As low‐income people acquire cars, transit has become a toy for the wealthy. Census data reveal that, while the number of low‐income transit commuters is declining, the fastest growing segment of transit commuters is among people who earn more than $75,000 a year. Both the median and average incomes of transit commuters are greater than the national median/average. Why are we subsidizing transportation for high‐income people?
Another myth is that transit is a greener form of travel than driving. In fact, VIA’s buses use twice as much energy and emits twice as much greenhouse gases, per passenger mile, as the average automobile.
In 2017, the average VIA transit bus, which is capable of carrying 70 passengers, had fewer than 7 passengers on board. This explains why, if you drive alone in an average SUV, you use less energy and produce less pollution per passenger mile than VIA buses.
Some urban areas, including San Antonio, have attempted to restore ridership by pumping more tax dollars into transit yet have nevertheless seen ridership decline. Over the past four years, VIA increased service (measured in transit vehicle miles) by 13 percent yet lost 17 percent of its riders.
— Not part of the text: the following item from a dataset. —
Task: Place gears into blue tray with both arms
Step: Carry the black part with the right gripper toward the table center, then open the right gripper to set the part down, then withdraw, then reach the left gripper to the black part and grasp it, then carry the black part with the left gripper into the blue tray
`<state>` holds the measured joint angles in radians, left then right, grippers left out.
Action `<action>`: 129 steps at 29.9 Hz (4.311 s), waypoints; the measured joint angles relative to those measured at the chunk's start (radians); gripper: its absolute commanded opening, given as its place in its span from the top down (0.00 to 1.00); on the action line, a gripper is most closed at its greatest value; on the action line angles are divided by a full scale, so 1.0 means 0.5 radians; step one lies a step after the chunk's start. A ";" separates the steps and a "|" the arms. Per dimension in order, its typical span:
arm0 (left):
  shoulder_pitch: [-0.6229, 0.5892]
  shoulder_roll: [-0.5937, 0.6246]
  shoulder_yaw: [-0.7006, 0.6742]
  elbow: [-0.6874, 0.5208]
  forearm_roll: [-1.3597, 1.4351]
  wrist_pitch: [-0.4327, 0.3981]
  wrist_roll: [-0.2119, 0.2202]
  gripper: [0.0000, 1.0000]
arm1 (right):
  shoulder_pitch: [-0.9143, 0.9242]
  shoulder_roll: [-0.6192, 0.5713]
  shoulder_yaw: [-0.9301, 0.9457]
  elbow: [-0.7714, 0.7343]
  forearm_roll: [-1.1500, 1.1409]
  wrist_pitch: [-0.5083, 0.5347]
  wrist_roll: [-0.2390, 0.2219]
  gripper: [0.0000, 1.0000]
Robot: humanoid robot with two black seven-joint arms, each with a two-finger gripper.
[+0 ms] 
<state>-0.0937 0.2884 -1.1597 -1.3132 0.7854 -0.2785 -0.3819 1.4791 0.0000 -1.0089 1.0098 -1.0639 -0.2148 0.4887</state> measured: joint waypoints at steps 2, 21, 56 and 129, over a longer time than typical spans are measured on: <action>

Over the same time period, Austin increased service by 33 percent but lost 20 percent of its riders while Phoenix increased service by 28 percent but lost 8 percent of its riders.
This is just a continuation of long‐term trends. In the last 50 years, around $1.5 trillion (adjusting for inflation) of your tax dollars have been shoveled into the transit industry, yet the number of transit trips taken by the average urban resident has fallen from 57 in 1967 to 38 in 2017.
Transit hasn’t worked well for many years thanks to the low cost, faster speed, and greater convenience of driving. The growth of ride‐hailing services such as Uber and Lyft combined with stable gasoline prices mean that it is even less competitive today. These things aren’t going to change, which means transit is only going to decline still further in the future.
In fact, the next transportation revolution will not be light rail or bus‐rapid transit but autonomous cars. Waymo, General Motors, Ford, and numerous other companies are racing to flood the nation’s cities with autonomous cars in ride‐hailing service in the next few years. This will take even more riders from transit and, in many areas, will replace transit entirely.
That means this is the wrong time to think about spending even more money on transit, as VIA has proposed. New infrastructure such as dedicated bus lanes or light rail would be especially wasteful. Instead, it is time to think about reducing subsidies to transit and letting private operators such as Chariot, which is already competing against transit in Austin and ten other cities, take over. Further subsidies to transit are just throwing good money after bad.